(Assigned task):
Determine the number of lines in the listing that contain "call". Write only that number.

(Data block):
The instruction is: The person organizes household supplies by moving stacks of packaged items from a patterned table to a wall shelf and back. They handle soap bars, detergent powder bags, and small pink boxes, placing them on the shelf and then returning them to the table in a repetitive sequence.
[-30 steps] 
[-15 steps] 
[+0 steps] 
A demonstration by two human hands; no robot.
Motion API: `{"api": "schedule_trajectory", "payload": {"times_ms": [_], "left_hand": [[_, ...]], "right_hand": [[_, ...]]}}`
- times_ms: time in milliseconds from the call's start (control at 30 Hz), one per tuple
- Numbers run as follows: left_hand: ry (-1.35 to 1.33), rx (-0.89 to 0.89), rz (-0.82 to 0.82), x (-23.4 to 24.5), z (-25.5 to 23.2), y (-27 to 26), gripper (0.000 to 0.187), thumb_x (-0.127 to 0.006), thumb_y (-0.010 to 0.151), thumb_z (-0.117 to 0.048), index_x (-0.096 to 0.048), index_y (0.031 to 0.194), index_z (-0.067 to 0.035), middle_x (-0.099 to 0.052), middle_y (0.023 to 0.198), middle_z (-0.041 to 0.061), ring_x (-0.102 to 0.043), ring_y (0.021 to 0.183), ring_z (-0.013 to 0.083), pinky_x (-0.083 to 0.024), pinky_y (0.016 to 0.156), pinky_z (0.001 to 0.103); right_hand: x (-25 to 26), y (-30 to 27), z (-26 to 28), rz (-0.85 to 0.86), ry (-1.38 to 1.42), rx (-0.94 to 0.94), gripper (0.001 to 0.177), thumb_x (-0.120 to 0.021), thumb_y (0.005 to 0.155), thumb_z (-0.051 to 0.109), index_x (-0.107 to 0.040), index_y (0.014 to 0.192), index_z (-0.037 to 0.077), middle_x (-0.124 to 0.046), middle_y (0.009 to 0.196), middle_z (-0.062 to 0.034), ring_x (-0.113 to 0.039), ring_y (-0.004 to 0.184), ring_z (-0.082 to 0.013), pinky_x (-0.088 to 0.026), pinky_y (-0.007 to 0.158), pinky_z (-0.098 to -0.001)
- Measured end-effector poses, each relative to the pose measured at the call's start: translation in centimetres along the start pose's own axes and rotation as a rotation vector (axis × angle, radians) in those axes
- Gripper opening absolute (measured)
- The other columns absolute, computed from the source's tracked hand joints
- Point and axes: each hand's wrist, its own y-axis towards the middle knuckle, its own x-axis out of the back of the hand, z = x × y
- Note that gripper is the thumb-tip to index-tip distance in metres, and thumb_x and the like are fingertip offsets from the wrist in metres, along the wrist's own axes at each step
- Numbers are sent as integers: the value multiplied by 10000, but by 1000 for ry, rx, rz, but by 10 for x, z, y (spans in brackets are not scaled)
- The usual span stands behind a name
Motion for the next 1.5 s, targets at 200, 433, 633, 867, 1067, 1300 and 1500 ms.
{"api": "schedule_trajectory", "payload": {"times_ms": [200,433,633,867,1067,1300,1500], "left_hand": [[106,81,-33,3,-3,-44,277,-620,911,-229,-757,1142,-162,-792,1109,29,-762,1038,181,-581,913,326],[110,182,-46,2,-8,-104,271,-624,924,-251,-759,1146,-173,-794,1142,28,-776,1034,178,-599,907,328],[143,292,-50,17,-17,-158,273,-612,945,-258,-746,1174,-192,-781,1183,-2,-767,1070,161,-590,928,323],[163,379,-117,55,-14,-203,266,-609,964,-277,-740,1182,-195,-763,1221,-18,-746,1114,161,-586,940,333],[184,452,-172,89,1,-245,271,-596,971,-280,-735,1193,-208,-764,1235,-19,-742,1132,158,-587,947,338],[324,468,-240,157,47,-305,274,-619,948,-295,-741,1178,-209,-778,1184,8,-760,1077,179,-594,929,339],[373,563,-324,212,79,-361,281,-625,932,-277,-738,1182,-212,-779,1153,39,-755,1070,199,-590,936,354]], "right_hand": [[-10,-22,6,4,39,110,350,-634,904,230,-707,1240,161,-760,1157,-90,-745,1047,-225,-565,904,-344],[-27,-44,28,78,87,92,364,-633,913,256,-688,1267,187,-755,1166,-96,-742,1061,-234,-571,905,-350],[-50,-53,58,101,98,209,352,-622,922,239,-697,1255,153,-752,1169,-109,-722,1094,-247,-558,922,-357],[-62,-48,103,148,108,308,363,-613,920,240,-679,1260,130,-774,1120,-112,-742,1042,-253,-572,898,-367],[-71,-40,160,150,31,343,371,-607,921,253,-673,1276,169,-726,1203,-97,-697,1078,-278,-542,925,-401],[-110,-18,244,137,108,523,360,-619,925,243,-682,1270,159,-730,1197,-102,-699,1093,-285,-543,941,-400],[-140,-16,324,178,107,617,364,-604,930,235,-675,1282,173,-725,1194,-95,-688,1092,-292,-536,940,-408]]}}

(Result for this task):
2